**PROBLEM DESCRIPTION**
Every picture is to be removed, and all the data is to be copied exactly.

----

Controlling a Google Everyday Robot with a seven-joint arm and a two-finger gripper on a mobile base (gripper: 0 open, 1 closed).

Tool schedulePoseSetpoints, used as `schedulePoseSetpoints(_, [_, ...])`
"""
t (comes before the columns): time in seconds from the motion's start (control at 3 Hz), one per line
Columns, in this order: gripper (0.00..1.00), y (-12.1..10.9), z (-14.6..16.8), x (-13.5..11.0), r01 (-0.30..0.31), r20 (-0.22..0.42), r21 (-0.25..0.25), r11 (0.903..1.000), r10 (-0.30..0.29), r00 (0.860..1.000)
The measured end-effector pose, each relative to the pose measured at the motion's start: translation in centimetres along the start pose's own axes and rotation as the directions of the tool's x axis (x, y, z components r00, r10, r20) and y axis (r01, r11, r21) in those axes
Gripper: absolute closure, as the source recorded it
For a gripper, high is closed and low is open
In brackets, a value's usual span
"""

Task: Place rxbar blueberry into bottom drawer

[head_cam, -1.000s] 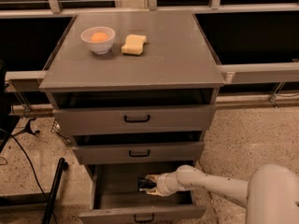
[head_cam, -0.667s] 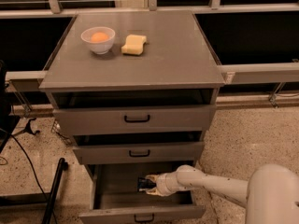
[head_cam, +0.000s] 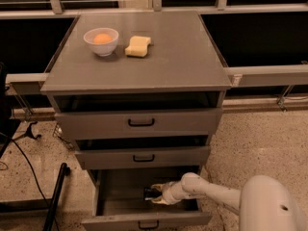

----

**EXERCISE OUTPUT**
Controlling a Google Everyday Robot with a seven-joint arm and a two-finger gripper on a mobile base (gripper: 0 open, 1 closed).

Tool schedulePoseSetpoints, used as `schedulePoseSetpoints(_, [_, ...])`
"""
t (comes before the columns): time in seconds from the motion's start (control at 3 Hz), one per line
Columns, in this order: gripper (0.00..1.00), y (-12.1..10.9), z (-14.6..16.8), x (-13.5..11.0), r01 (-0.30..0.31), r20 (-0.22..0.42), r21 (-0.25..0.25), r11 (0.903..1.000), r10 (-0.30..0.29), r00 (0.860..1.000)
The measured end-effector pose, each relative to the pose measured at the motion's start: translation in centimetres along the start pose's own axes and rotation as the directions of the tool's x axis (x, y, z components r00, r10, r20) and y axis (r01, r11, r21) in those axes
Gripper: absolute closure, as the source recorded it
For a gripper, high is closed and low is open
In brackets, a value's usual span
"""

Task: Place rxbar blueberry into bottom drawer

[head_cam, -1.000s] 
[head_cam, -0.667s] 
[head_cam, +0.000s] 

The exercise has been completed.